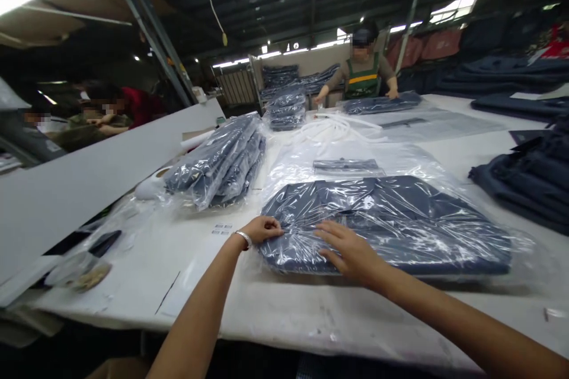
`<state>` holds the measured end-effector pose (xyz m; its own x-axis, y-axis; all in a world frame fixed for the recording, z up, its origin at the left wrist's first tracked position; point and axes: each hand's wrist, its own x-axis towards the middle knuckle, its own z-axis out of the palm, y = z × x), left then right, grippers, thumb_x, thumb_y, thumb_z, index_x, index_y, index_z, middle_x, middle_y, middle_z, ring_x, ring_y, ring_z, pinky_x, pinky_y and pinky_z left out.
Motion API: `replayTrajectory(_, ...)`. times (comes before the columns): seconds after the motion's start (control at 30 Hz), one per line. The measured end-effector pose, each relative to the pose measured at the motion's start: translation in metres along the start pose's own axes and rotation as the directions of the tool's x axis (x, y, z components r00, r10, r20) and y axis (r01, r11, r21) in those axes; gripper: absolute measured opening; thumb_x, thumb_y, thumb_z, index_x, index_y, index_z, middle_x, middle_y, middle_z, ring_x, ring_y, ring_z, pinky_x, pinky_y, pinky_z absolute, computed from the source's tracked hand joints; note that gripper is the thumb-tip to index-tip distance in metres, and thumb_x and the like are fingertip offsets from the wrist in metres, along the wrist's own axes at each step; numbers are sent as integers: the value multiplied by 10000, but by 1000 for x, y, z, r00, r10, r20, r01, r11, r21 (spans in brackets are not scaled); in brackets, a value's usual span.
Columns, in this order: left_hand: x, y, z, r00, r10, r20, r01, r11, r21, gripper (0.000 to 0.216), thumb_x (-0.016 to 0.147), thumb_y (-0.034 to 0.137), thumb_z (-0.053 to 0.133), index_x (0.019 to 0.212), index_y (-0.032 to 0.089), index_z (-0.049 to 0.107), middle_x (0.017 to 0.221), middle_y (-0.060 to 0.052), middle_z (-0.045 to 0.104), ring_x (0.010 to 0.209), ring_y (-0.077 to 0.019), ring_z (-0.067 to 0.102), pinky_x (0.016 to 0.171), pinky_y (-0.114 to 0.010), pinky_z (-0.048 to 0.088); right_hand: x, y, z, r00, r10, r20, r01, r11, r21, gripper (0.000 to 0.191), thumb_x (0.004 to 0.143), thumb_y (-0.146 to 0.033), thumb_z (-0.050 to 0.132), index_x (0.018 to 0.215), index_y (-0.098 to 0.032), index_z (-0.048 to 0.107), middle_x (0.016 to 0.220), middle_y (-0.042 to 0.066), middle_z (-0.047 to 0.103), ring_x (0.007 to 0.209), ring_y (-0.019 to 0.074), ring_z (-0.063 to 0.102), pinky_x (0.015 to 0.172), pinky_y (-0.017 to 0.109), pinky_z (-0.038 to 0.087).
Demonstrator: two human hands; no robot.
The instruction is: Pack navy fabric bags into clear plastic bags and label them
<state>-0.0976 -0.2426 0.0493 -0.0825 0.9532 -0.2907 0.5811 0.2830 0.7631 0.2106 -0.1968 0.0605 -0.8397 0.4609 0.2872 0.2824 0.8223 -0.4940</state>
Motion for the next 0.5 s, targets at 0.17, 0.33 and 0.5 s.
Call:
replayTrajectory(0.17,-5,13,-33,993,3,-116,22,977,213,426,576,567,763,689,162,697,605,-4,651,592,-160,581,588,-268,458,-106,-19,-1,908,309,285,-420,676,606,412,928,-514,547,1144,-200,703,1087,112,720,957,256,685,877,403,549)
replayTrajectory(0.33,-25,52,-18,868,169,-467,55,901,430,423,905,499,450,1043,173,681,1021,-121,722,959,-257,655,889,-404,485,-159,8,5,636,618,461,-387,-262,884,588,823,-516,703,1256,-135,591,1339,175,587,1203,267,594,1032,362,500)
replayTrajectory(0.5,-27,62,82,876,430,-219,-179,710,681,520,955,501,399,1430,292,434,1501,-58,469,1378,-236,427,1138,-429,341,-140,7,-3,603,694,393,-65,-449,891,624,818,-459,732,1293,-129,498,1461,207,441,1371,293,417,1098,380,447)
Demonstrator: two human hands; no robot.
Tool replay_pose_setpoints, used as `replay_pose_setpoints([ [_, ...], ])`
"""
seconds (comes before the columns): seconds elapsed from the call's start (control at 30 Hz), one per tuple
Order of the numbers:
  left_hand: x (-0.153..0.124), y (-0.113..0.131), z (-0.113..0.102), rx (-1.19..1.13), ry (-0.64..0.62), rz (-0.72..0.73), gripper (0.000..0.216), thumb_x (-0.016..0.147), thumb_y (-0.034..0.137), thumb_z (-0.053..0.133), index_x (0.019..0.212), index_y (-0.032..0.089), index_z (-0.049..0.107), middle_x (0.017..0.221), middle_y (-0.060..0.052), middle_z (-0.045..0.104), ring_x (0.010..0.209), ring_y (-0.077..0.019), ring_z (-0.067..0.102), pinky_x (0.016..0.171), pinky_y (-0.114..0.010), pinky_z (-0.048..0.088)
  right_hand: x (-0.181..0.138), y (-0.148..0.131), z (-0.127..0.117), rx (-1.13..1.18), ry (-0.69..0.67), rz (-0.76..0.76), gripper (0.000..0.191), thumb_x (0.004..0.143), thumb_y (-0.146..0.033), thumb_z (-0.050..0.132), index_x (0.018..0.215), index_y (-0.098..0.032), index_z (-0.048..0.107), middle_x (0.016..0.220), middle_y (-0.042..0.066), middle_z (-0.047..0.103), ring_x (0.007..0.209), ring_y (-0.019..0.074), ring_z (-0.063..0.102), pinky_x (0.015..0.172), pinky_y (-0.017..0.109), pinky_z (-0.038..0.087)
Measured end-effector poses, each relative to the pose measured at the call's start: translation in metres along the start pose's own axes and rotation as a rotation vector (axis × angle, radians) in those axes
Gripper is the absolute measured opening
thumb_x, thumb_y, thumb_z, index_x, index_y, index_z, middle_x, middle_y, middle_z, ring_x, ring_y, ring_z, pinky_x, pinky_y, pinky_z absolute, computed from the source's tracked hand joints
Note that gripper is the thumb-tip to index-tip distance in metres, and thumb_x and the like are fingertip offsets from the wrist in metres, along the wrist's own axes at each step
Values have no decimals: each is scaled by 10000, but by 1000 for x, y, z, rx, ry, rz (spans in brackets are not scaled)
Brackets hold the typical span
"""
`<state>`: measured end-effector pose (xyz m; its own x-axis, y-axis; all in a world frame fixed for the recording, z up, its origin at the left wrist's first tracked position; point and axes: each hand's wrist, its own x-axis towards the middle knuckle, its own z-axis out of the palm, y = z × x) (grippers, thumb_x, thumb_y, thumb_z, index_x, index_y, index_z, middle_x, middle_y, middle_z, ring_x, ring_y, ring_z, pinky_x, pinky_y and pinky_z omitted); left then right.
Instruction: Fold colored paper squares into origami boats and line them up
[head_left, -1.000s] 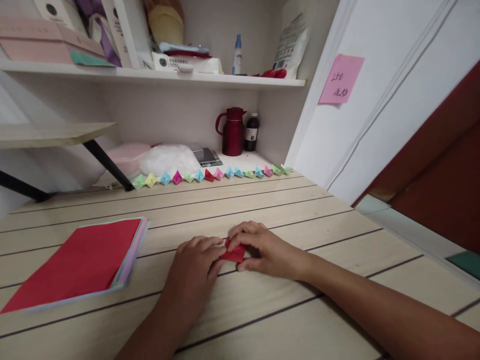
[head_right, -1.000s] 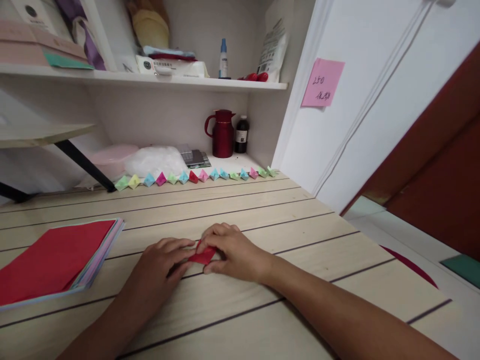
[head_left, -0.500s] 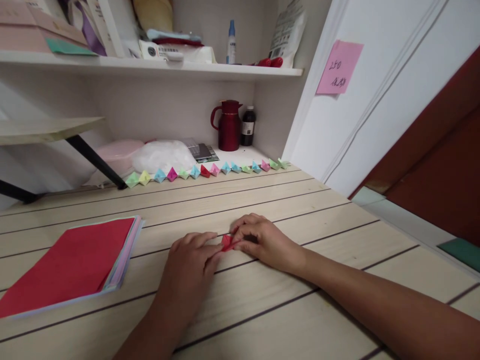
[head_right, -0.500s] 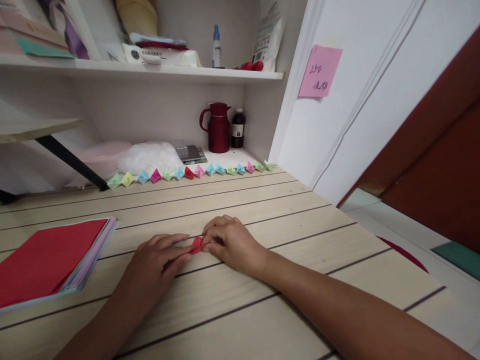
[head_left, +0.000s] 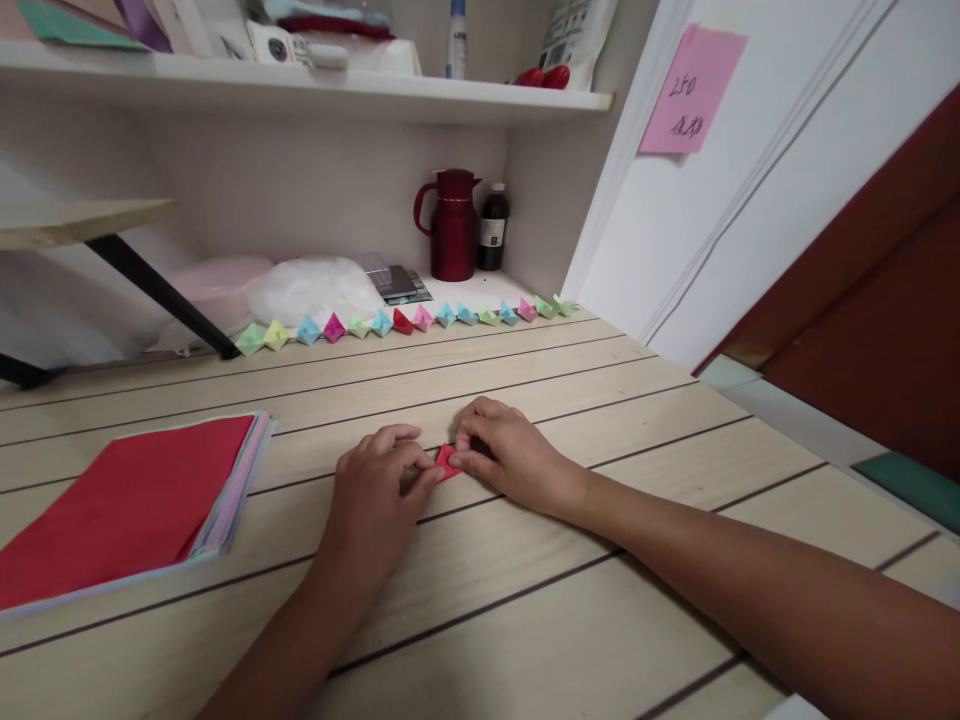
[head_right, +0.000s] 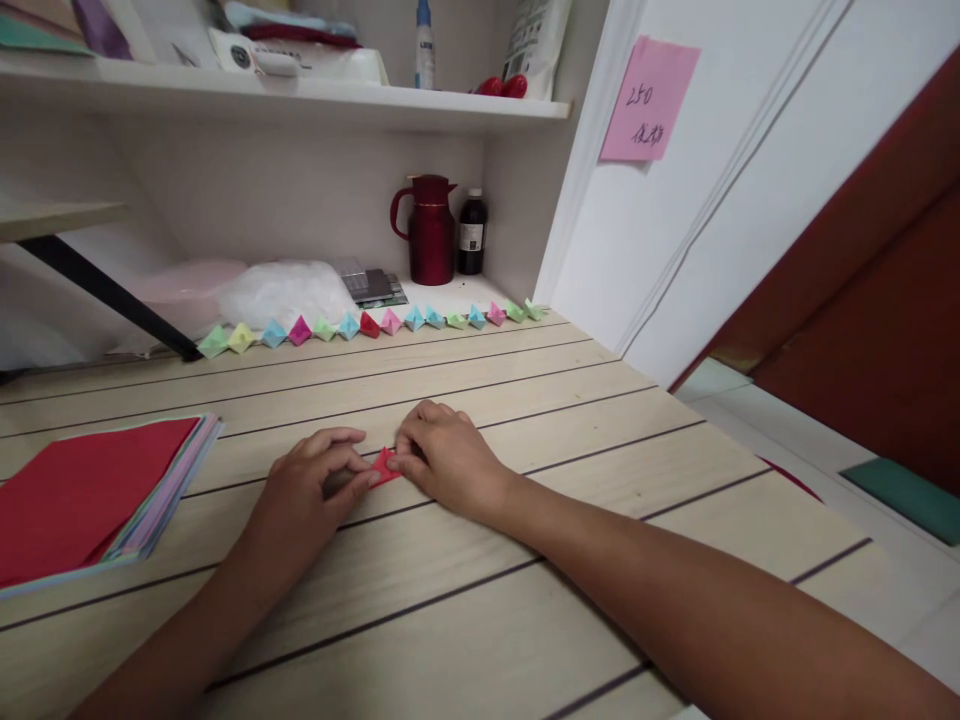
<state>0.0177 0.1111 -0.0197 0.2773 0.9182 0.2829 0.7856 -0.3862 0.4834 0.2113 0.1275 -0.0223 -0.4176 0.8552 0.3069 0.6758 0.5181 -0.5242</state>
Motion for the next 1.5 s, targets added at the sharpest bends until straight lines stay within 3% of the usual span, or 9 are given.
replay_pose_setpoints([
  [0.27,0,1,5,86,21,25,86,813,221,639,756,207,576,1074,-52,655,1055,-252,583,893,-432,436,3,-3,2,-63,9,36,91,861,-254,634,837,-193,571,901,38,568,899,190,524,819,328,398],
  [0.33,-1,3,6,104,27,30,59,827,218,624,874,206,592,1082,-55,655,1044,-250,580,896,-432,436,4,-2,3,-57,16,34,90,853,-249,643,875,-197,573,910,39,565,906,192,524,819,324,398],
  [0.47,-3,4,6,129,24,73,284,864,226,580,1146,248,604,1230,-60,614,1124,-251,555,942,-436,425,7,0,2,-7,15,38,118,820,-245,683,879,-204,590,901,28,560,861,175,533,798,304,405],
  [0.73,-6,0,4,240,-21,133,269,907,286,545,1114,372,694,1292,-29,637,1155,-288,545,938,-492,398,4,8,-2,189,39,60,70,794,-196,700,854,-184,665,886,24,592,760,131,559,713,263,446],
  [0.87,-8,2,1,238,-25,113,276,906,279,552,1127,376,684,1304,-20,634,1164,-272,545,939,-477,389,-4,5,-10,256,171,76,50,832,-163,643,838,-187,687,831,18,657,740,133,578,678,254,456],
  [1.07,-10,4,2,247,6,109,243,903,275,556,1073,347,713,1285,-26,648,1142,-268,561,939,-465,386,-18,-14,-2,-69,74,-251,190,926,-188,532,1001,-203,706,973,78,698,932,199,598,839,334,481],
  [1.2,-10,0,5,205,30,100,268,895,243,555,1094,350,700,1278,-26,651,1148,-262,557,944,-468,375,-28,-22,4,-281,-25,-326,244,952,-249,490,1093,-183,679,1054,120,684,985,238,573,856,376,483],
  [1.33,-8,-5,4,107,8,32,263,862,290,612,1117,311,673,1274,-26,652,1170,-244,551,972,-455,357,-24,-21,-1,-160,-18,-229,211,950,-280,505,1020,-207,690,1049,87,689,980,222,582,866,366,472],
  [1.5,-8,-4,-1,84,-6,8,325,858,289,610,1182,269,613,1283,-42,641,1190,-235,540,986,-438,342,1,-9,0,145,-2,-3,148,855,-243,640,722,-182,620,815,25,637,778,153,584,733,282,459],
])
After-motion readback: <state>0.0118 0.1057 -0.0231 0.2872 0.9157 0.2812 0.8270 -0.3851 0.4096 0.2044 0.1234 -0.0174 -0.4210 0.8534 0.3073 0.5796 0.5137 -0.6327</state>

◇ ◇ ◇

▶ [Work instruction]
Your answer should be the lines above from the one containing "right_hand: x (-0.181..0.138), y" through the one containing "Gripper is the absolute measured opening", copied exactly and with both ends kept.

▶ [Task answer]
  right_hand: x (-0.181..0.138), y (-0.148..0.131), z (-0.127..0.117), rx (-1.13..1.18), ry (-0.69..0.67), rz (-0.76..0.76), gripper (0.000..0.191), thumb_x (0.004..0.143), thumb_y (-0.146..0.033), thumb_z (-0.050..0.132), index_x (0.018..0.215), index_y (-0.098..0.032), index_z (-0.048..0.107), middle_x (0.016..0.220), middle_y (-0.042..0.066), middle_z (-0.047..0.103), ring_x (0.007..0.209), ring_y (-0.019..0.074), ring_z (-0.063..0.102), pinky_x (0.015..0.172), pinky_y (-0.017..0.109), pinky_z (-0.038..0.087)
Measured end-effector poses, each relative to the pose measured at the call's start: translation in metres along the start pose's own axes and rotation as a rotation vector (axis × angle, radians) in those axes
Gripper is the absolute measured opening

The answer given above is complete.